患者コホートのスクリーニングと治療: コロラド大学の倫理委員会承認後、48例の前向きNSCLC患者をROS1 FISHアッセイでスクリーニングした。ROS1再構成陽性と判定された1例の患者(EGFRおよびKRAS野生型、ALK再構成陰性の腺癌患者)に対し、Pfizerの第I相試験の拡大コホート (NCT00585195) としてクリゾチニブ(250 mg BID)を28日サイクルで経口投与した。治療効果は、RECIST 1.1 (Response Evaluation Criteria in Solid Tumors) に基づくCTスキャンおよびFDG-PETスキャンによる標準化摂取量 (SUV) の変化で評価した。
融合パートナー遺伝子の同定: FISH陽性検体(TMAの5例と患者コホートの1例)からRNAを抽出し、cDNAを合成した。融合パートナーの同定には、まず逆転写PCR (RT-PCR) を用い、既報のSLC34A2-ROS1およびCD74-ROS1融合遺伝子に特異的なプライマーでスクリーニングした。これらの融合が検出されなかった検体に対しては、inverse PCR法を適用した。Inverse PCRでは、ROS1特異的なプライマーを用いてcDNAを環状化し、その後制限酵素で再線形化することで未知の融合パートナー領域を増幅した。

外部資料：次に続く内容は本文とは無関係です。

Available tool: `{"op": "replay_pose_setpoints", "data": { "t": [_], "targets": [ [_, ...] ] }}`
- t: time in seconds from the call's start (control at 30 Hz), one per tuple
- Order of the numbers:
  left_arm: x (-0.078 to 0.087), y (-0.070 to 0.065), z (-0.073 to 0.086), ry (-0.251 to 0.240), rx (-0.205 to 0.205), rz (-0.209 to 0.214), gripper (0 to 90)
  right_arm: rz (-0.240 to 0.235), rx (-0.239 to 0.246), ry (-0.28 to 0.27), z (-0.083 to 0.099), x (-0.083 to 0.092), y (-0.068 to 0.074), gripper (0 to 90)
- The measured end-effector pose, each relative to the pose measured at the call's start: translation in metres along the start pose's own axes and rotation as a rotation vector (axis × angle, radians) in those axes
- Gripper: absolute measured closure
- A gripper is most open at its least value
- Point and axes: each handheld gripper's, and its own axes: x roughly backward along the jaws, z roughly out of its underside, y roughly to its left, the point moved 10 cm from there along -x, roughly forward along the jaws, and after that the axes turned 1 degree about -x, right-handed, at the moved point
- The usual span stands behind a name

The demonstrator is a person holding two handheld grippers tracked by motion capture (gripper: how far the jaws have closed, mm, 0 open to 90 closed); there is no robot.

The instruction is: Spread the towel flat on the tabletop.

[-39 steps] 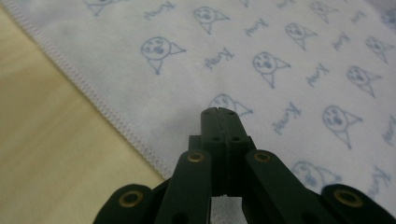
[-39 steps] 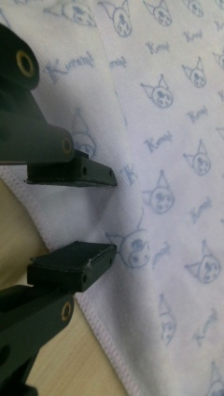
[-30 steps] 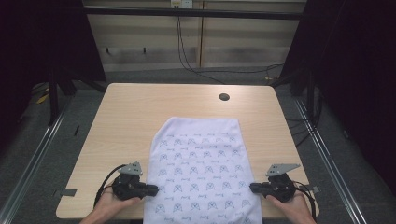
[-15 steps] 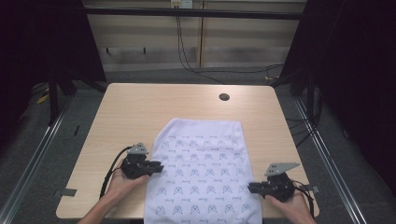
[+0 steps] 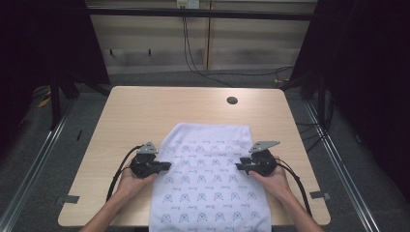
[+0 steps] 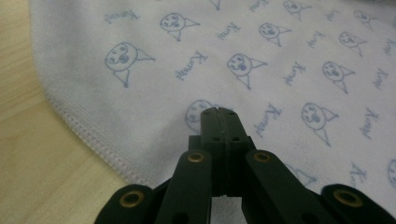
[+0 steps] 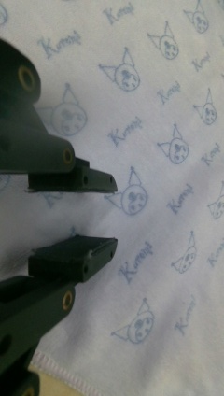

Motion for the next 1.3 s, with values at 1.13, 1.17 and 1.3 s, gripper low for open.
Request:
{"op": "replay_pose_setpoints", "data": {
  "t": [1.13, 1.17, 1.3],
  "targets": [
    [-0.022, 0.024, -0.027, -0.05, 0.091, -0.02, 73.8, -0.124, -0.03, 0.058, 0.045, 0.043, 0.038, 84.6],
    [-0.024, 0.02, -0.028, -0.048, 0.08, -0.009, 73.6, -0.125, -0.028, 0.057, 0.045, 0.043, 0.038, 84.4],
    [-0.031, -0.003, -0.035, -0.044, 0.01, 0.025, 69.2, -0.117, -0.025, 0.06, 0.044, 0.042, 0.037, 82.4]
  ]
}}
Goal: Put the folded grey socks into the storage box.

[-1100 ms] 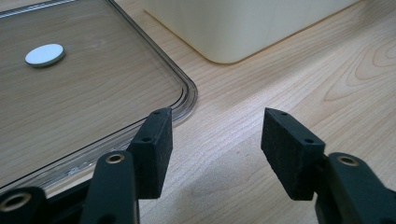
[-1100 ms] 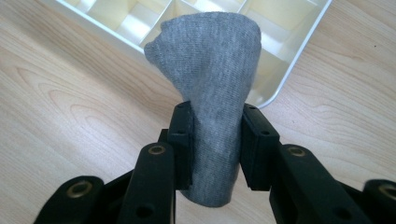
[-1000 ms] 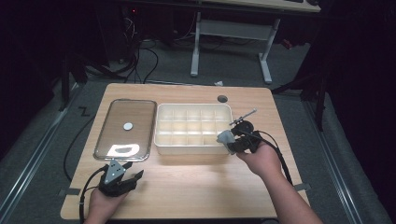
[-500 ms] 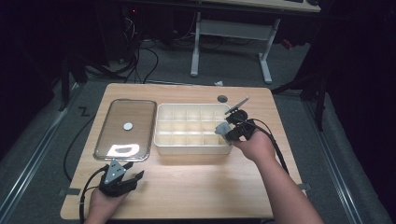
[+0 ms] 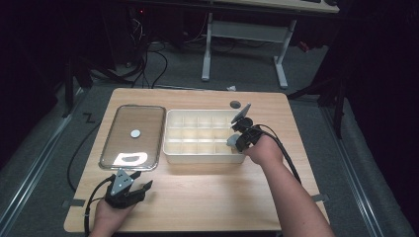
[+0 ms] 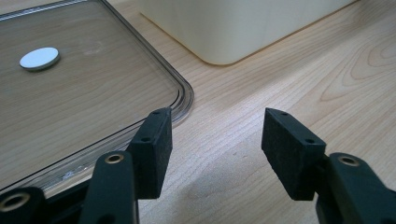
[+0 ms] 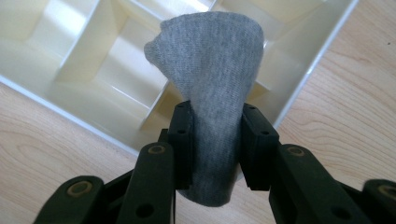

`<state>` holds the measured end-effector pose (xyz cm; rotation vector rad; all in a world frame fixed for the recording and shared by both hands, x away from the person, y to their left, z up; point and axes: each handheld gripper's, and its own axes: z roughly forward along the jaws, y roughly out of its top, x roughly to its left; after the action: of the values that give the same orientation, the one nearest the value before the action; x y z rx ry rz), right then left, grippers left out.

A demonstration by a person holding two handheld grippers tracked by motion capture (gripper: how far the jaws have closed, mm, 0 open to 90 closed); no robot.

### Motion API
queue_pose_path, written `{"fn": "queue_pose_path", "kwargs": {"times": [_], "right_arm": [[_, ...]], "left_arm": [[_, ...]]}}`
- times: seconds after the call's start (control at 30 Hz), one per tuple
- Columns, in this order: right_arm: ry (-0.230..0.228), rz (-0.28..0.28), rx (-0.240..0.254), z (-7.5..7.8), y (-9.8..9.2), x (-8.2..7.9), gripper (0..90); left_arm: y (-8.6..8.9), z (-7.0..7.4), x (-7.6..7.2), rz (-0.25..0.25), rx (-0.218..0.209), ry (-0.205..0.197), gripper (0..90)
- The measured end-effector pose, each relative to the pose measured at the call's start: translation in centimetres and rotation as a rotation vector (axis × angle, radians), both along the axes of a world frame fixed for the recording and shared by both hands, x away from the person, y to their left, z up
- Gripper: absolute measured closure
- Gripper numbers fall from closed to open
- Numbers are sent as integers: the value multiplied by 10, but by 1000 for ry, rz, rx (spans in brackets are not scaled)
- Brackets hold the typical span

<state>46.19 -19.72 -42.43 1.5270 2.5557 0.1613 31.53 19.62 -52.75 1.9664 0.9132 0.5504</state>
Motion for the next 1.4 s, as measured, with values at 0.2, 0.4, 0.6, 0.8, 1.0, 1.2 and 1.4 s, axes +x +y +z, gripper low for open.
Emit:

増幅されたPCR産物はゲル分離後、サンガーシーケンスにより配列を決定し、融合パートナーを確定した。
細胞株実験: SLC34A2-ROS1融合遺伝子を内在的に発現するHCC78 NSCLC細胞株、およびSDC4-ROS1融合遺伝子を導入したBa/F3細胞株を用いた。これらの細胞株に対し、クリゾチニブ、NVP-TAE684(ALK/ROS1阻害薬)、ゲフィチニブ(EGFR阻害薬)、PF-04217903(MET阻害薬)を様々な濃度で投与した。
- 細胞増殖アッセイ: MTSアッセイを用いて、薬剤投与後の細胞増殖を濃度依存的に評価し、IC50値を算出した。
- 細胞周期解析: プロピジウムヨウジド染色後、フローサイトメトリーにより細胞周期分布(G1、S、G2/M期)を解析した。
- シグナル伝達経路解析: ウェスタンブロット法により、ROS1自己リン酸化、および下流のSHP2、AKT、ERK1/2、STAT3のリン酸化レベルを評価した。また、リン酸化RTKアレイを用いて、他のRTKの活性化状態もスクリーニングした。
統計解析: IC50値の算出にはGraphPad Prismソフトウェアを使用した。細胞増殖アッセイにおける群間比較には、一元配置分散分析 (ANOVA) 後、ボンフェローニ多重比較検定を用いた。